◆ Task objective ◆
Transcribe the listing that follows exactly, from its first line to its last.

◆ Input data ◆
Content starts

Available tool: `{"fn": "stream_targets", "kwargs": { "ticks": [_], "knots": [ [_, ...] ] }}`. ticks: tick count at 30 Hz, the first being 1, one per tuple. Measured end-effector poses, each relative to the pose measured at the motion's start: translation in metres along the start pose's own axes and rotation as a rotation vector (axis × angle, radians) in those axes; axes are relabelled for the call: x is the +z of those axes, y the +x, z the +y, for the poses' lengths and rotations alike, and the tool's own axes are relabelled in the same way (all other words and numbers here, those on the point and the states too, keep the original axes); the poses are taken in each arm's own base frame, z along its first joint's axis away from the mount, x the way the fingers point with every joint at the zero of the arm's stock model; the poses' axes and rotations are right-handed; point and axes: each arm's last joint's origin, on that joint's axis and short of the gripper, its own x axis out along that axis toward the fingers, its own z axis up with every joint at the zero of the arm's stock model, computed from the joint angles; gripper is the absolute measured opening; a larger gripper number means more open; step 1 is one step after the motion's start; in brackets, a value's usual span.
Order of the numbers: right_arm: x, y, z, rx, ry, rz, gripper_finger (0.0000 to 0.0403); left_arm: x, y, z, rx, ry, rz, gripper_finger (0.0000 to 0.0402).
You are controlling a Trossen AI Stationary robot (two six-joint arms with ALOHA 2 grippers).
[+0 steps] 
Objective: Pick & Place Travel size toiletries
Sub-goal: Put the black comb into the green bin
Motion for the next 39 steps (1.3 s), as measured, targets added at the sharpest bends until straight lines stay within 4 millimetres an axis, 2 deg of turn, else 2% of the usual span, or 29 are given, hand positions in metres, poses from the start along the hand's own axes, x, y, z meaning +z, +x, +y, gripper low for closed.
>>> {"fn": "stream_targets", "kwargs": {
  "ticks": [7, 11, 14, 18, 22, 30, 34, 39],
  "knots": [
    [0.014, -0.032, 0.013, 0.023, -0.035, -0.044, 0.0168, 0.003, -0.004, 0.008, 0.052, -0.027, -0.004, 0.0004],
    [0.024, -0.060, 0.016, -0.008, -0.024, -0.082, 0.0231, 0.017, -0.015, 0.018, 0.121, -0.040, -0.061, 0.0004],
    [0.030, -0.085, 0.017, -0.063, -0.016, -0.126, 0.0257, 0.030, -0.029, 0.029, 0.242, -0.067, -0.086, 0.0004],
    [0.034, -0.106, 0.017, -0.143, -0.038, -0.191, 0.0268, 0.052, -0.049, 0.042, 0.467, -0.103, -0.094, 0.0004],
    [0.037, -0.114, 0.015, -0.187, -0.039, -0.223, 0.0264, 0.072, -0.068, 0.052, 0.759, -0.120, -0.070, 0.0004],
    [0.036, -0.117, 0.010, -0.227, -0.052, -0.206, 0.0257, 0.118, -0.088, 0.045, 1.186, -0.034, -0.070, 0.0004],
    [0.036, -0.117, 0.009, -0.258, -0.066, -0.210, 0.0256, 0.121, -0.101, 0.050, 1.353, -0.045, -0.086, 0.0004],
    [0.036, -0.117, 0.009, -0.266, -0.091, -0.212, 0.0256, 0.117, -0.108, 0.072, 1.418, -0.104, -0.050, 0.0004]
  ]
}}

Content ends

◆ Task solution ◆
Available tool: `{"fn": "stream_targets", "kwargs": { "ticks": [_], "knots": [ [_, ...] ] }}`. ticks: tick count at 30 Hz, the first being 1, one per tuple. Measured end-effector poses, each relative to the pose measured at the motion's start: translation in metres along the start pose's own axes and rotation as a rotation vector (axis × angle, radians) in those axes; axes are relabelled for the call: x is the +z of those axes, y the +x, z the +y, for the poses' lengths and rotations alike, and the tool's own axes are relabelled in the same way (all other words and numbers here, those on the point and the states too, keep the original axes); the poses are taken in each arm's own base frame, z along its first joint's axis away from the mount, x the way the fingers point with every joint at the zero of the arm's stock model; the poses' axes and rotations are right-handed; point and axes: each arm's last joint's origin, on that joint's axis and short of the gripper, its own x axis out along that axis toward the fingers, its own z axis up with every joint at the zero of the arm's stock model, computed from the joint angles; gripper is the absolute measured opening; a larger gripper number means more open; step 1 is one step after the motion's start; in brackets, a value's usual span.
Order of the numbers: right_arm: x, y, z, rx, ry, rz, gripper_finger (0.0000 to 0.0403); left_arm: x, y, z, rx, ry, rz, gripper_finger (0.0000 to 0.0402).
You are controlling a Trossen AI Stationary robot (two six-joint arms with ALOHA 2 grippers).
[+0 steps] 
Objective: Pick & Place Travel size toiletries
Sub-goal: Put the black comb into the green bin
Motion for the next 39 steps (1.3 s), as measured, targets added at the sharpest bends until straight lines stay within 4 millimetres an axis, 2 deg of turn, else 2% of the usual span, or 29 are given, hand positions in metres, poses from the start along the hand's own axes, x, y, z meaning +z, +x, +y, gripper low for closed.
>>> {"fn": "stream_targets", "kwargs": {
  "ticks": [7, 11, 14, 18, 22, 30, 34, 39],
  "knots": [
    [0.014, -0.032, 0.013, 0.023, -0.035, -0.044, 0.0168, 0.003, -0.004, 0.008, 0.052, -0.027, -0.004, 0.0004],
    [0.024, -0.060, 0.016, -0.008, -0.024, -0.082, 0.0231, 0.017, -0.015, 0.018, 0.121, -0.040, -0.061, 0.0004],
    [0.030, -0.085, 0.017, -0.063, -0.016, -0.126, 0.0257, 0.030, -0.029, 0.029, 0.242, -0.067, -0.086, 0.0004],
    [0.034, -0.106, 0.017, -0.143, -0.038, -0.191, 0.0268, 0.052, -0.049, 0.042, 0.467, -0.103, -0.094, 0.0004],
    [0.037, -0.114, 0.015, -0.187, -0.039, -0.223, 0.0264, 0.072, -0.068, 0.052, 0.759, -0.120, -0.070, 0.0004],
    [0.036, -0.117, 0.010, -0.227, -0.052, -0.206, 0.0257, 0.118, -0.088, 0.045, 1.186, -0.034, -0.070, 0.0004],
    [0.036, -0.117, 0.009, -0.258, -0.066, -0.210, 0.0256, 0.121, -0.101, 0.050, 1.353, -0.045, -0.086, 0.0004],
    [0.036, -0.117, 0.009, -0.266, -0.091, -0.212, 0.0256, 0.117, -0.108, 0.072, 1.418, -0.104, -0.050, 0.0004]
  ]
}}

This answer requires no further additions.